I stared at the folder on the table my lawyer had been flipping through for the past ten minutes like whatever was in it would change my chances.

My stomach turned. But I didn’t say anything, just leaned back in the hard chair with my jaw clenched as he kept going.

“This is your third open murder case. If you take any of them to trial, you risk everything. Illinois law doesn’t play.

First-degree murder carries twenty years to natural life, and for these, the State’s pushing for life without parole.

There’s no good-time credit for murder convictions.

You’d serve every day.” He slid the plea deal toward me.

“They’re offering forty years. You’d be eligible for supervised release afterward, but if you roll the dice and lose, you’ll die behind bars. ”

I didn’t want to hear it. I didn’t want to admit it either, but he was right. I did kill Carlos, but he’d brought that shit on himself. He had the plug, power, and money, and he couldn’t even put me on. I wasn’t some little nigga he tossed crumbs to when he felt generous.

And Nell and Lavell were simps with no backbone. They didn’t deserve to flip money with me. They were sloppy, greedy, and dumb. I couldn’t keep letting people like that eat off me while I stayed hungry.

My lawyer talking about “life without parole” didn’t scare me because I regretted what I did. It scared me because it meant I might never get another chance to come back out and show these niggas who really ran shit.

I had stupidly told the truth about Moses, thinking it would help my case.

I should have turned on him and put it all on him.

“So, that’s it?” I spit. “Forty years or life?”

He nodded slowly. “That’s it.”

I looked down at the paper with my name printed bold under The State of Illinois vs. Rahzan Ramili, and my lawyer slid the pen across the table.

“If you sign it now,” he said. “They’ll take you straight to court for sentencing.”

It was like my body moved on its own. I picked up the pen and signed.

Two hours later, I was standing in front of the judge.

As the State read the plea agreement out loud, my lawyer stood beside me, whispering when to speak.

The judge asked the standard questions: Did anyone force you to sign this deal? Do you understand the terms of this deal? Are you pleading guilty because you are, in fact, guilty?

My voice barely made it out. “Yes, Your Honor.”

He reviewed the papers for what felt like forever before speaking again. “The court accepts the plea agreement. The defendant is sentenced to forty years in the Illinois Department of Corrections, followed by three years of mandatory supervised release.”

My fate was sealed with the bang of the gavel.

I heard someone crying behind me and knew that it was my mother. As I turned around, she crumpled in my father’s arms, shaking. But what caught me off guard was who was sitting across the aisle.

I’d seen Fabe and Aaliyah together in court before.

But this time was different. He had his arm around her with his hand rubbing her shoulders.

They were intimately close.

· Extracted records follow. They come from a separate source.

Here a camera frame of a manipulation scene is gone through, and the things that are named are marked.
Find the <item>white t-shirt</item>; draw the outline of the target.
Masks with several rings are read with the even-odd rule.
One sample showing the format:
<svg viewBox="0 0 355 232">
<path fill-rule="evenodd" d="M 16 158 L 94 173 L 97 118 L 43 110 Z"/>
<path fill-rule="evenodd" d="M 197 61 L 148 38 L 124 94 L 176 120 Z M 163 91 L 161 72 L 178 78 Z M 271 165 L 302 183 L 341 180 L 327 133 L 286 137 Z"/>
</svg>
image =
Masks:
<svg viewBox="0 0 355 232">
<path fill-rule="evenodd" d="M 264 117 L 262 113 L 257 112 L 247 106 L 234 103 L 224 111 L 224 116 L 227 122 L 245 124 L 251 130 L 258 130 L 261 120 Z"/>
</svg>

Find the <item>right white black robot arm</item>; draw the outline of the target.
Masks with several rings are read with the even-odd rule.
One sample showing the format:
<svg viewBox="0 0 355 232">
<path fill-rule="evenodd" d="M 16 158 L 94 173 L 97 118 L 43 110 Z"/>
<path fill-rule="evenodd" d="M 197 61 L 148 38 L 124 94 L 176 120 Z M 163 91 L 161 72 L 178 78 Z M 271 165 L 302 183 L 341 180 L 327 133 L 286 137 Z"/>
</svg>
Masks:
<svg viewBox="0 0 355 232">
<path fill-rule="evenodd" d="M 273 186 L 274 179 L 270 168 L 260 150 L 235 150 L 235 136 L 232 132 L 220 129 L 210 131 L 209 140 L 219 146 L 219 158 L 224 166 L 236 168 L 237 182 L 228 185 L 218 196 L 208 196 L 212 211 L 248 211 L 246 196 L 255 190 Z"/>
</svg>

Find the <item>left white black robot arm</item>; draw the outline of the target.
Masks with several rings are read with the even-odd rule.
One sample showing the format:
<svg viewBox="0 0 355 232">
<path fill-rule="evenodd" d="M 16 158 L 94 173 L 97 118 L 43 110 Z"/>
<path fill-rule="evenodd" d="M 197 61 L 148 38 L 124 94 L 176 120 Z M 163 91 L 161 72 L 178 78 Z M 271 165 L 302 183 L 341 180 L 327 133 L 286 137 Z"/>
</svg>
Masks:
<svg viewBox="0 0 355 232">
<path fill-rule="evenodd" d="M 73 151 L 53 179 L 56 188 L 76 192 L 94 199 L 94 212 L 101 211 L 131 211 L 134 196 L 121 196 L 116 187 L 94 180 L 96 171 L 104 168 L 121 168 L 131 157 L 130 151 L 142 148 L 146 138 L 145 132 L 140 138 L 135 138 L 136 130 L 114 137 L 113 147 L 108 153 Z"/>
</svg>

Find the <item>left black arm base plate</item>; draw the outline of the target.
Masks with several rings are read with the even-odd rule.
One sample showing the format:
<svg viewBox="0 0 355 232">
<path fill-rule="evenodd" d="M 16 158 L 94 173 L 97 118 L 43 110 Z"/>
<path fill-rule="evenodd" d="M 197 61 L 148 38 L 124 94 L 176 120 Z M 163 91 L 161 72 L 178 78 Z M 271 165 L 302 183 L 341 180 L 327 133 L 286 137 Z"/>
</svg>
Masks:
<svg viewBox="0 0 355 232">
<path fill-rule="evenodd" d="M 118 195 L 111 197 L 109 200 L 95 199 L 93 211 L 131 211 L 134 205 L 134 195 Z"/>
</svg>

When Aaliyah noticed me watching, she actually let a slow, taunting grin that made my blood boil spread on her face and then laid her head on Fabe’s shoulder, cozy like she wanted me to see how much she loved that nigga.

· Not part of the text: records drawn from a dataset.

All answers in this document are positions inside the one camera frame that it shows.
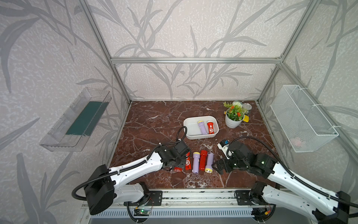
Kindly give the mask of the green circuit board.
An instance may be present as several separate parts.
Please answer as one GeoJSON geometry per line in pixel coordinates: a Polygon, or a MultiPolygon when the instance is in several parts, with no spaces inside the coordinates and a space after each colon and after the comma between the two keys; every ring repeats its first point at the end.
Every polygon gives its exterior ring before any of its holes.
{"type": "Polygon", "coordinates": [[[150,216],[151,210],[145,208],[134,209],[134,216],[150,216]]]}

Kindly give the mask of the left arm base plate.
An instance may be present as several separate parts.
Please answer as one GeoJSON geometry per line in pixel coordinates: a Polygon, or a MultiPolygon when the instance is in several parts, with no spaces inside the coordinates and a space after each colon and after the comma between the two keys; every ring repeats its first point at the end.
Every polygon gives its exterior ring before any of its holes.
{"type": "Polygon", "coordinates": [[[162,205],[163,191],[149,191],[137,202],[129,202],[129,206],[161,206],[162,205]]]}

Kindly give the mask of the all-red flashlight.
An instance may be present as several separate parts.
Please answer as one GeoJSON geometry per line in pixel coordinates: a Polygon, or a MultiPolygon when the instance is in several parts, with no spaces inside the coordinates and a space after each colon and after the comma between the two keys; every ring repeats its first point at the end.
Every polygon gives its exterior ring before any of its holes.
{"type": "Polygon", "coordinates": [[[175,168],[174,168],[174,171],[175,171],[175,172],[182,172],[182,171],[183,171],[183,168],[175,167],[175,168]]]}
{"type": "Polygon", "coordinates": [[[201,171],[205,170],[207,157],[208,157],[207,150],[201,150],[200,161],[199,161],[199,170],[201,170],[201,171]]]}

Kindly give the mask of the all-red flashlight middle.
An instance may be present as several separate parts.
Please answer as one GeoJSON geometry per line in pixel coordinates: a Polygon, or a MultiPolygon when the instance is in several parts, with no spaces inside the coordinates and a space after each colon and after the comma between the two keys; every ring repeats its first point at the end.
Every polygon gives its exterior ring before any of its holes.
{"type": "Polygon", "coordinates": [[[201,150],[200,161],[199,161],[199,170],[201,170],[201,171],[205,170],[207,157],[208,157],[207,150],[201,150]]]}

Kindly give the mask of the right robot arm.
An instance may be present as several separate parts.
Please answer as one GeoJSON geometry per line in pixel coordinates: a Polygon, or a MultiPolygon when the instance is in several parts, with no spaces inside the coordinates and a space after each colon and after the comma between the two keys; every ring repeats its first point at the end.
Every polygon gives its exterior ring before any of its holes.
{"type": "Polygon", "coordinates": [[[246,200],[255,205],[285,207],[317,224],[347,224],[349,219],[357,218],[357,213],[350,213],[351,207],[358,207],[351,202],[350,195],[343,191],[335,193],[297,175],[261,140],[257,142],[270,155],[253,153],[241,139],[242,137],[238,137],[232,142],[223,140],[218,144],[225,156],[213,163],[214,170],[219,174],[234,170],[246,171],[288,189],[285,192],[264,182],[256,182],[246,200]]]}

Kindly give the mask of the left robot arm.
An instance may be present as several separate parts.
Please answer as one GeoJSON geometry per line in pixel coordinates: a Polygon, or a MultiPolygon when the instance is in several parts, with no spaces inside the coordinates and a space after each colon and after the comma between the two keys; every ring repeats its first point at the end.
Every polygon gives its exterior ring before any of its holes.
{"type": "Polygon", "coordinates": [[[187,127],[180,128],[182,137],[169,143],[159,143],[149,155],[125,165],[108,168],[97,167],[88,181],[76,186],[71,195],[76,200],[86,201],[91,215],[97,215],[115,203],[145,204],[151,192],[144,183],[131,182],[152,172],[171,171],[185,167],[189,146],[184,142],[187,127]]]}

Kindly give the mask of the aluminium frame rail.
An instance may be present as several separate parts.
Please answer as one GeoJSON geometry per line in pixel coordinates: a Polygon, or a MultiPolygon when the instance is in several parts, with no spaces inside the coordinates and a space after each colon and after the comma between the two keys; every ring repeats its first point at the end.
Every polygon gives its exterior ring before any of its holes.
{"type": "Polygon", "coordinates": [[[278,64],[280,58],[274,57],[114,57],[112,64],[124,63],[253,63],[253,64],[278,64]]]}

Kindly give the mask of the red flashlight white cap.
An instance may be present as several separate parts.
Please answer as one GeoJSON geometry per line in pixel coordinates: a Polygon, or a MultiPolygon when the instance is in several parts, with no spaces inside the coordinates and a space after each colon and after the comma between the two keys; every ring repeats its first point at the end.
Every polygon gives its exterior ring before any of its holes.
{"type": "Polygon", "coordinates": [[[208,126],[208,132],[209,132],[209,134],[214,134],[213,122],[212,122],[212,121],[208,121],[208,122],[207,122],[207,126],[208,126]]]}

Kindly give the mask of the clear plastic wall shelf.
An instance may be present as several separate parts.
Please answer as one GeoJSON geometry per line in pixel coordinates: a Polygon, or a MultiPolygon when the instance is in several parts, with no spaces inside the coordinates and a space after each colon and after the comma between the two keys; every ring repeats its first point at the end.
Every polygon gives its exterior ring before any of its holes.
{"type": "Polygon", "coordinates": [[[112,100],[108,90],[84,88],[40,141],[50,152],[81,152],[112,100]]]}

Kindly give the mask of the yellow small object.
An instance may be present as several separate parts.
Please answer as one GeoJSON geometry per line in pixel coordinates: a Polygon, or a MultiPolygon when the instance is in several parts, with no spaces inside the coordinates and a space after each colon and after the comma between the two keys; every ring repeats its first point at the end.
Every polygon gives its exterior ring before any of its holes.
{"type": "Polygon", "coordinates": [[[243,121],[244,121],[244,122],[246,122],[246,123],[248,123],[248,122],[249,122],[249,116],[244,115],[244,117],[243,117],[243,121]]]}

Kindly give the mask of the metal tin can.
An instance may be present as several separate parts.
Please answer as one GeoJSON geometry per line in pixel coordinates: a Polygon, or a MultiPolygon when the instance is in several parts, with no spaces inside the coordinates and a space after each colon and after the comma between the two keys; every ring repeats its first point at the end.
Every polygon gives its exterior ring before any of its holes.
{"type": "Polygon", "coordinates": [[[250,111],[252,110],[252,105],[249,103],[243,103],[242,108],[244,109],[244,113],[248,115],[250,111]]]}

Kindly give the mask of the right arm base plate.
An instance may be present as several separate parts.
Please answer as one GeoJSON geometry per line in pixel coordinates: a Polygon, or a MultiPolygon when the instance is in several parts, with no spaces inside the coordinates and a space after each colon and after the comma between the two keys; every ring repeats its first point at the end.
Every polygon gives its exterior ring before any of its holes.
{"type": "Polygon", "coordinates": [[[237,200],[238,205],[260,205],[252,201],[250,197],[250,190],[236,190],[234,197],[237,200]]]}

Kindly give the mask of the all-red flashlight far left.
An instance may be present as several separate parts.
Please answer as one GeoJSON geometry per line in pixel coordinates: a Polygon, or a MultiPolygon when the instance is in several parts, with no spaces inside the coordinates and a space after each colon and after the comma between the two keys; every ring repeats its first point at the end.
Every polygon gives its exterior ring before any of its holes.
{"type": "Polygon", "coordinates": [[[174,168],[174,171],[175,171],[175,172],[182,172],[182,171],[183,171],[183,168],[175,167],[175,168],[174,168]]]}

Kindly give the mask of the white plastic storage box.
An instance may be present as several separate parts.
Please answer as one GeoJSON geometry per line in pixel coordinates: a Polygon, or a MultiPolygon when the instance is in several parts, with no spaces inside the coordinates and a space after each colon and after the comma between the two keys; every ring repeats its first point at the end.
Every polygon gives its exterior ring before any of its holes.
{"type": "Polygon", "coordinates": [[[217,120],[213,116],[199,116],[186,118],[183,125],[187,127],[186,137],[189,140],[198,140],[205,138],[213,138],[219,132],[217,120]],[[214,126],[214,134],[209,134],[207,122],[212,121],[214,126]]]}

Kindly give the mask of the white potted flower plant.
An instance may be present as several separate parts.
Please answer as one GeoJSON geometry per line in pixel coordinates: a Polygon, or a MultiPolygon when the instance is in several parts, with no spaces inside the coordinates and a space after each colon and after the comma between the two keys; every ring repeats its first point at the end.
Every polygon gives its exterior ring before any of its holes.
{"type": "Polygon", "coordinates": [[[225,123],[229,128],[238,127],[241,122],[244,120],[245,113],[247,110],[243,107],[242,102],[233,101],[232,103],[223,103],[224,107],[227,109],[225,111],[225,123]]]}

Fabe stared right back at me, like he wanted me to know he hated me. And sitting behind them were Solae’s parents, glaring at me like they wished I’d rot in hell before I even made it to Stateville.

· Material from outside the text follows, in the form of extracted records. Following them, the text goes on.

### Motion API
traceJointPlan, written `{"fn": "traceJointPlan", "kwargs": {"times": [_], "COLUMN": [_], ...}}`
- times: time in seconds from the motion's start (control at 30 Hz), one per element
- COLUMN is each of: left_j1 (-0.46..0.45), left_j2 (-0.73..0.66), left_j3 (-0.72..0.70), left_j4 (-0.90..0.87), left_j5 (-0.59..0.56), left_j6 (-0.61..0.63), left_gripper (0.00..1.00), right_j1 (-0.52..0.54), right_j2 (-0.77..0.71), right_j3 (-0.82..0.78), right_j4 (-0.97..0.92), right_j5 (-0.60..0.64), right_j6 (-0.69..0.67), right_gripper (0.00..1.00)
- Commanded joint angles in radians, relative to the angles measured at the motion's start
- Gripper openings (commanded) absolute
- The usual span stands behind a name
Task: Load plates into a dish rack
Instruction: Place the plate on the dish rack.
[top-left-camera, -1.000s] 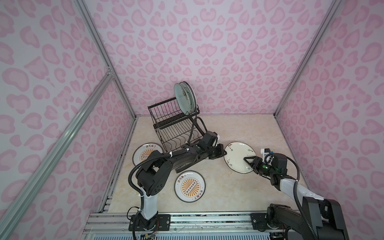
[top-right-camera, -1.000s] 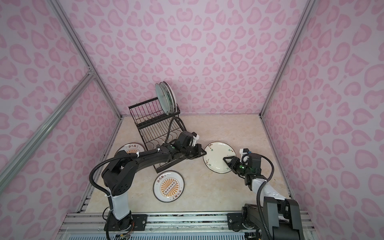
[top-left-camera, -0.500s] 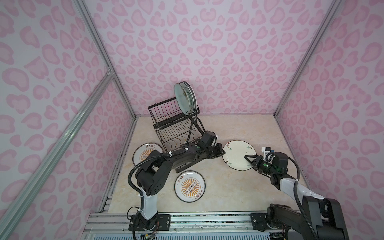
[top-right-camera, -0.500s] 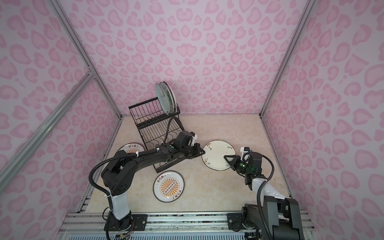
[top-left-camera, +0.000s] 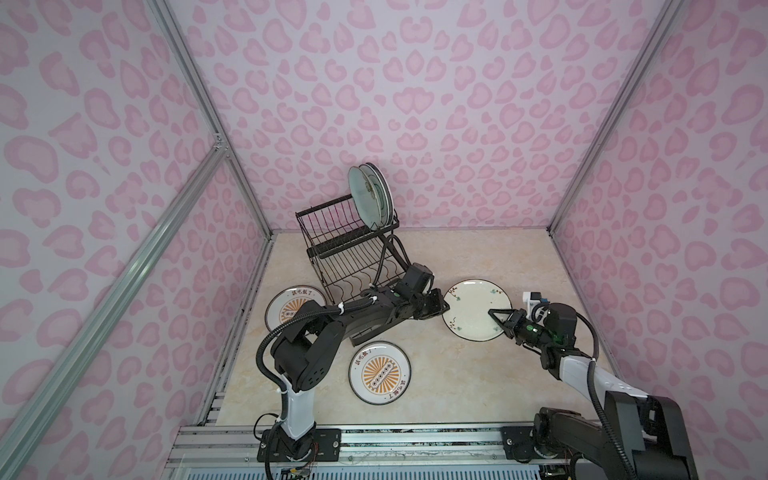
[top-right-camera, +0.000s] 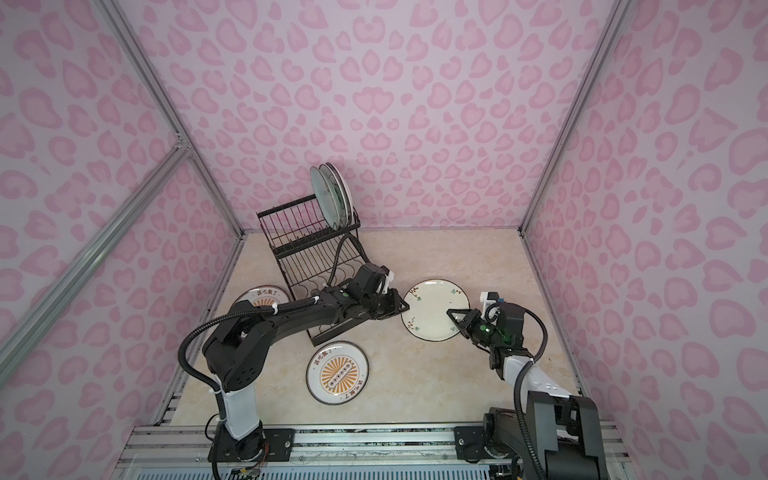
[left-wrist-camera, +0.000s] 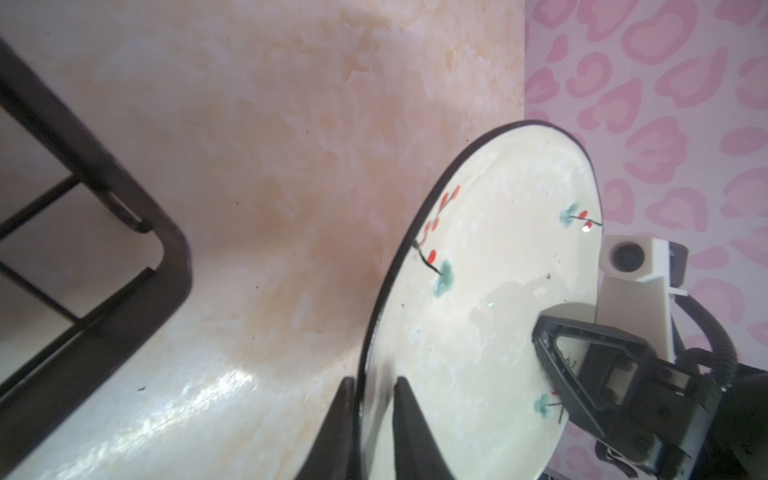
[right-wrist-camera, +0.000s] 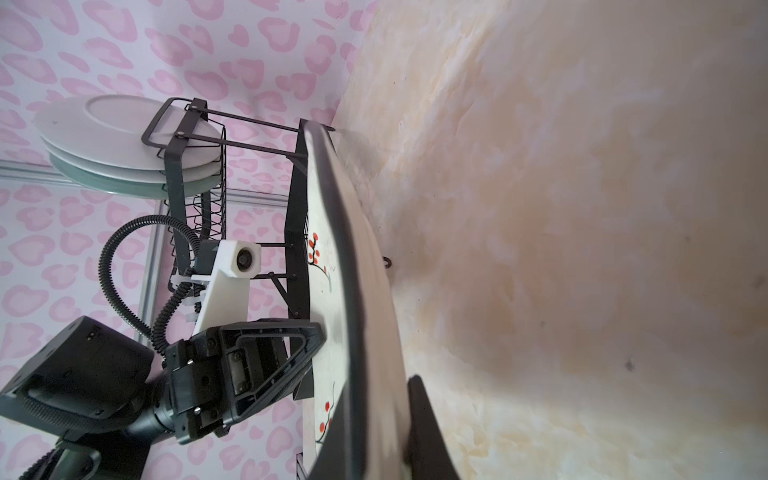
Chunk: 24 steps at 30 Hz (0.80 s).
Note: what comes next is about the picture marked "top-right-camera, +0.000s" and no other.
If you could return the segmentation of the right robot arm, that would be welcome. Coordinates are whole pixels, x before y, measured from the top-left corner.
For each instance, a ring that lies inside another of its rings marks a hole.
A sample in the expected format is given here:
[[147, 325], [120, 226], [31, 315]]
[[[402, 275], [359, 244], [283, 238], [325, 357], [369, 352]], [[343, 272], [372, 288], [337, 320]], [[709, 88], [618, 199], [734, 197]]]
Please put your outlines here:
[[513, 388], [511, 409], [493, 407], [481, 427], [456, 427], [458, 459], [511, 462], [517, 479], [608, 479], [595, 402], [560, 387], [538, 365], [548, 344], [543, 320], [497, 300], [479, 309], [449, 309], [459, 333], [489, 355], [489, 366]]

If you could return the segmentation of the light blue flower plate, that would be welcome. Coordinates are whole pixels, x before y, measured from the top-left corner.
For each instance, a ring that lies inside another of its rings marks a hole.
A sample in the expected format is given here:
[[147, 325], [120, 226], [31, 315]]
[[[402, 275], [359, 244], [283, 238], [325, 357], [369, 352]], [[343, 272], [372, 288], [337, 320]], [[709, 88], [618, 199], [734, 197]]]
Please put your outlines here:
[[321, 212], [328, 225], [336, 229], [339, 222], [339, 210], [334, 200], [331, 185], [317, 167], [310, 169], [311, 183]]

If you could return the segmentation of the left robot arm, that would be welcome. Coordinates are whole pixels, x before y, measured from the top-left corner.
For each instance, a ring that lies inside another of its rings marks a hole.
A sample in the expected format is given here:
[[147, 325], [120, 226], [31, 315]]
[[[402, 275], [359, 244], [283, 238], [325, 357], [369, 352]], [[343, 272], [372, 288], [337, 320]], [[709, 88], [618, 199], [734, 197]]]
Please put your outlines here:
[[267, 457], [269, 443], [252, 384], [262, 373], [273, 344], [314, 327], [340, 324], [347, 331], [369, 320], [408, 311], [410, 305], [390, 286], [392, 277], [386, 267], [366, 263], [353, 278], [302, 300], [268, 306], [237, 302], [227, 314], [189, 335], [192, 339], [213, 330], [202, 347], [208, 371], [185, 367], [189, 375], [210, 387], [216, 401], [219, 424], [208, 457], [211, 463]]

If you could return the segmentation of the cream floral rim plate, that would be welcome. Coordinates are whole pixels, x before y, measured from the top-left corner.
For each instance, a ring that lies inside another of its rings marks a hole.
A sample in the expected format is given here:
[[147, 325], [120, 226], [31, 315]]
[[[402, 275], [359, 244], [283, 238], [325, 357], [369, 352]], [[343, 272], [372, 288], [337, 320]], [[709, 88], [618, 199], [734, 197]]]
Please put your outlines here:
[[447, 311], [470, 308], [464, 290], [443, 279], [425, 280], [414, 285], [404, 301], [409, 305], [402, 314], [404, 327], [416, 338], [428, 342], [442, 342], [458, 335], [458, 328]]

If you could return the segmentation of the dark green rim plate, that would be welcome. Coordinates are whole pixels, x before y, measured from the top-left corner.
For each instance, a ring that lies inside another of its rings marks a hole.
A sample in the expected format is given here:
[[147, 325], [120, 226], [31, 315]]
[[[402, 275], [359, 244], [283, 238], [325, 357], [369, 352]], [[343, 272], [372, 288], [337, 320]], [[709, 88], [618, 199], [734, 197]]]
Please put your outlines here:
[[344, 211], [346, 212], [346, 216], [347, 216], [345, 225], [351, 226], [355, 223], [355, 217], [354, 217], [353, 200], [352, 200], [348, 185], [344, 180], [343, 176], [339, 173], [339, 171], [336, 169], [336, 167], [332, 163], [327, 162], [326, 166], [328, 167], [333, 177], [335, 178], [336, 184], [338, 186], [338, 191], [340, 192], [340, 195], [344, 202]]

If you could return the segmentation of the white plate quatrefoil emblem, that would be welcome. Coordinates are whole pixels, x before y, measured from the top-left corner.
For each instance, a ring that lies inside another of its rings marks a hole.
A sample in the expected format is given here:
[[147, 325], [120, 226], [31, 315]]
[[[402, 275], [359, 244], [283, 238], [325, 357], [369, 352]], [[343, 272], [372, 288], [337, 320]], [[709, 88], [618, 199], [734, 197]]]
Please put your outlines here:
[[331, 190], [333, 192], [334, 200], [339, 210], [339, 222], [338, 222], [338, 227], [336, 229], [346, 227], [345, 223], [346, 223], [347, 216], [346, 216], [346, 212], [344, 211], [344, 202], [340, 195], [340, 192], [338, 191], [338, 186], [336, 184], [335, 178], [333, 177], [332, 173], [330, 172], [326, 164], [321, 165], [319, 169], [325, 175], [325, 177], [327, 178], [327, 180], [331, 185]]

Everybody, people I broke bread with, people I fed, had turned on me.

Aaliyah was a hoe for real, and Fabe was a disloyal snake that thought he could fill my shoes. It was cool, though. He could have her. She was never worth shit anyway.

And Solae was probably smiling somewhere too, knowing I was locked up. She only got a damn year for trying to kill me, and somehow, I’m the villain? It wasn’t fair. I hoped her time inside ruined her and made the kids hate her when she got out. She deserved that much.

They cuffed me right there in front of all of them, but I kept my head high. They could glare all they wanted. I’d make them remember I was the one they shouldn’t have crossed, and the prison walls wouldn’t stop me.